(EXERCISE OBJECTIVE):
For the material below, output exactly the span from the line with "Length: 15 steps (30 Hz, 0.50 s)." to the line with "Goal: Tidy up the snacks", including both, and nothing besides.

(MATERIAL PROVIDED Opens)

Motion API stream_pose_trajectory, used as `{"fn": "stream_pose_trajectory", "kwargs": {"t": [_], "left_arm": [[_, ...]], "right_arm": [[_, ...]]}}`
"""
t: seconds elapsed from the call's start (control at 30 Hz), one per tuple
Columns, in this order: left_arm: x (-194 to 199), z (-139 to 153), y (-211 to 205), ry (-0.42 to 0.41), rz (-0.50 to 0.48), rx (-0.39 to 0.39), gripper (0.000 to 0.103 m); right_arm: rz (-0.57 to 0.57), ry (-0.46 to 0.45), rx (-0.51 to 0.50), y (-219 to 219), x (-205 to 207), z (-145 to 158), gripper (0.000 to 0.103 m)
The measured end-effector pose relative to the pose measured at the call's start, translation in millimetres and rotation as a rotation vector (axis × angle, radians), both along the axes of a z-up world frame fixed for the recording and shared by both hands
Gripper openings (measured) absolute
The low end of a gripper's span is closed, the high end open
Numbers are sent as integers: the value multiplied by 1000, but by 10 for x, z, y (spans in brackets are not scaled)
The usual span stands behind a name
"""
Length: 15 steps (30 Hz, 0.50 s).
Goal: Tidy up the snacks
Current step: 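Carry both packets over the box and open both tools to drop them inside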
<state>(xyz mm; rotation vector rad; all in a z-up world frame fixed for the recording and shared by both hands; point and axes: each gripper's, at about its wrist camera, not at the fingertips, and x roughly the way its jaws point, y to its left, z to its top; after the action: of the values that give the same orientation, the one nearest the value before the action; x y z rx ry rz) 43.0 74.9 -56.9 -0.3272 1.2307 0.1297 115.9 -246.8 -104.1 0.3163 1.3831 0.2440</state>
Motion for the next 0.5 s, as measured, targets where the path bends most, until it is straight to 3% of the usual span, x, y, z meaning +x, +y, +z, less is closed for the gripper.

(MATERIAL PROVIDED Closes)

(RESULT OF THE EXERCISE):
Length: 15 steps (30 Hz, 0.50 s).
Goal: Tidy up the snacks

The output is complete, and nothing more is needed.